The photograph on the cover of the Royal Shakespeare Company’s program for artistic director Michael Boyd’s 2009 As You Like It must have been shot well in advance of rehearsals. Depicting a diminutive Rosalind wearing a tightly tailored pin-stripe suit amidst a sea of green leaves, it bears little relationship to the production, which presented a bleak Arden with a strangely inconsequential romance, stripped of all erotic charge, at its center. Not interested, it seemed, in finding a modern equivalent for the erotics that we assume to have been important to the play in performance on the Elizabethan stage, Boyd located the play’s driving interest and shaping energy elsewhere, primarily in a deliciously nasty Touchstone and a uniquely sympathetic Jaques. In them, it found some compensation for its dull romance—though Boyd admittedly had to play with the text, and in one crucial instance, alter it, in order to gain with Touchstone and Jaques what he lost with Rosalind and Orlando.

Principally, the production witnesses Boyd’s taste for violence, for it presents the ostensibly “golden world” of Arden as rife with it. The most explicit violence of the production comes immediately after the interval, in a bit of stage business invariably mentioned in the reviews of the mainstream press. As the audience re-entered to take its seats, it found Geoffrey Freshwater as Corin seated at a butcher’s block skinning a rabbit. (Yes, a real rabbit. PETA representatives must have been fully occupied elsewhere.) With every performance, a poor dead rabbit lost its skin, to be held up as a spectacle for humans. And what a spectacle it was, for a rabbit sans skin is not only a most delicate thing, it is also not unlike a human. At one of the two performances I saw, the audience was so taken with the manual skill exercised to produce this spectacle it clapped. It was then stunned into silence when the rabbit descended to the butcher’s block to have its head lopped off. [End Page 145]

Gratuitous violence? Undoubtedly. It was interesting, nevertheless, especially as Freshwater-Corin’s matter-of-fact butchery was set in contrast to the activities of Richard Katz’s Touchstone, who was just a few feet away, trying to catch his fellow’s attention, first by whistling and mumbling, and then by tumbling about in a ball of haywire. Blurring the “theatrical” and the “real” to put the actors into competition for our attention, the action functioned as an intriguing non-verbal prelude to Touchstone and Corin’s exchange about the relative values of court and country: Katz-Touchstone, it seemed, had to prove Freshwater-Corin “damned” before he walked away not only because Corin, by preparing food for others, was doing work that mattered, but also because Freshwater-Corin had gotten the applause that Katz-Touchstone so obviously desired.
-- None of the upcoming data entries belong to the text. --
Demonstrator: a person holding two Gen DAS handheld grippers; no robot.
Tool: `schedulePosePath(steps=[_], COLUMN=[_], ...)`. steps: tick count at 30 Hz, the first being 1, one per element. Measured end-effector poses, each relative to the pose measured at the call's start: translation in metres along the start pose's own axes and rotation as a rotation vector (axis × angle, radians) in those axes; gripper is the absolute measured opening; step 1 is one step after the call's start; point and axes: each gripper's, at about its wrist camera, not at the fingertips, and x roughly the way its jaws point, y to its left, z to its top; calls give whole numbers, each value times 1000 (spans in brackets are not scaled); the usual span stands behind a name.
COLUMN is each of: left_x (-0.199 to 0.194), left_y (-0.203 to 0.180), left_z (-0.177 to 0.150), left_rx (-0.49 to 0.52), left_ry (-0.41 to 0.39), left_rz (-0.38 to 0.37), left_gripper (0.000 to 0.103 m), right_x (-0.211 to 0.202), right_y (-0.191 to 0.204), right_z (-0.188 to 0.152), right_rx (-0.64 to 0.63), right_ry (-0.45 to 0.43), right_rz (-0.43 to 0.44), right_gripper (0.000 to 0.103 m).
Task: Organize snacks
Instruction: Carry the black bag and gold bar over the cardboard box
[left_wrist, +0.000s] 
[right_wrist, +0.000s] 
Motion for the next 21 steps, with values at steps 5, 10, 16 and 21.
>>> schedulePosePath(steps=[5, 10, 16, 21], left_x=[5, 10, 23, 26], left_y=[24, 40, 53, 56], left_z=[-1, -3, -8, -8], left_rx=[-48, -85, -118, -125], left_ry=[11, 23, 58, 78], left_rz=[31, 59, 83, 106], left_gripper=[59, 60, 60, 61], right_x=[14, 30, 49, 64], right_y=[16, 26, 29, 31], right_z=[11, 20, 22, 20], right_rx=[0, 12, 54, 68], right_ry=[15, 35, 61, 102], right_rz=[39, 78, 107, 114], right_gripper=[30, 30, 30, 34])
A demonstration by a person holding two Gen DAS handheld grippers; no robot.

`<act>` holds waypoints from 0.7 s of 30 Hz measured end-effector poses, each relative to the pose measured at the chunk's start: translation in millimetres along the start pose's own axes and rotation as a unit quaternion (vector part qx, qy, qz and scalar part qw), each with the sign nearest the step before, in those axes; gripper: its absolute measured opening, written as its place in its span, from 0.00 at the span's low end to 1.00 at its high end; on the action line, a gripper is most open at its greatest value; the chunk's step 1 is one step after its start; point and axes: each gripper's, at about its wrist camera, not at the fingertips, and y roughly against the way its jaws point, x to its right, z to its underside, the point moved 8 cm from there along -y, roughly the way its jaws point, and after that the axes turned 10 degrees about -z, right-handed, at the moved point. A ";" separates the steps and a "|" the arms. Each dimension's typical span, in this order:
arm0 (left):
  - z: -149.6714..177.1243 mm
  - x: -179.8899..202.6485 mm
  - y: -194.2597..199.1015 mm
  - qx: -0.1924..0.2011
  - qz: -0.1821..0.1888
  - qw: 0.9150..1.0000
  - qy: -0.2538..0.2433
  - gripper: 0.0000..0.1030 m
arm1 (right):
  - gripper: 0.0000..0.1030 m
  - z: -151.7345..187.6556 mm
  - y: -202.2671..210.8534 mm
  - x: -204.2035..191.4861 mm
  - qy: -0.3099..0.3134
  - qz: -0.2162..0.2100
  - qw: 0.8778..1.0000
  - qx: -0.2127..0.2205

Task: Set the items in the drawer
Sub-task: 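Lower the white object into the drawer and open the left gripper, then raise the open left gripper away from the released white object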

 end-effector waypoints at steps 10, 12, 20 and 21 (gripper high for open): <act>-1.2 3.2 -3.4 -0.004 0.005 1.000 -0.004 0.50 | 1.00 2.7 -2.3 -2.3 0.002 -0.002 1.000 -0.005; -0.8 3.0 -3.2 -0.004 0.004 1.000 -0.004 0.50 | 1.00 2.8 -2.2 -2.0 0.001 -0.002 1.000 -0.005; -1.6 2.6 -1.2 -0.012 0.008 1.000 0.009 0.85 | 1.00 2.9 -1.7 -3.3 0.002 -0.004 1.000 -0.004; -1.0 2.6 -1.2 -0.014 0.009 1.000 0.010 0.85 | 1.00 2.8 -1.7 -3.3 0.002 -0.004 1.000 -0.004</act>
While the production was dotted with small bits of business that made something of various hints of violence in the text, it pursued with a special keenness the subtle ways in which the play suggests the violence that women may experience as a result of their sex. It captured this best, perhaps, in Sophie Russell’s Audrey, who, made over by Touchstone to suit his taste (even as he himself was gaining increasing freedom of movement in the strait jacket he wore in Arden), appeared in the final act dressed in the shortest of white skirts and the highest of white heels. Tottering about like a deer on spindly legs, Audrey bore a...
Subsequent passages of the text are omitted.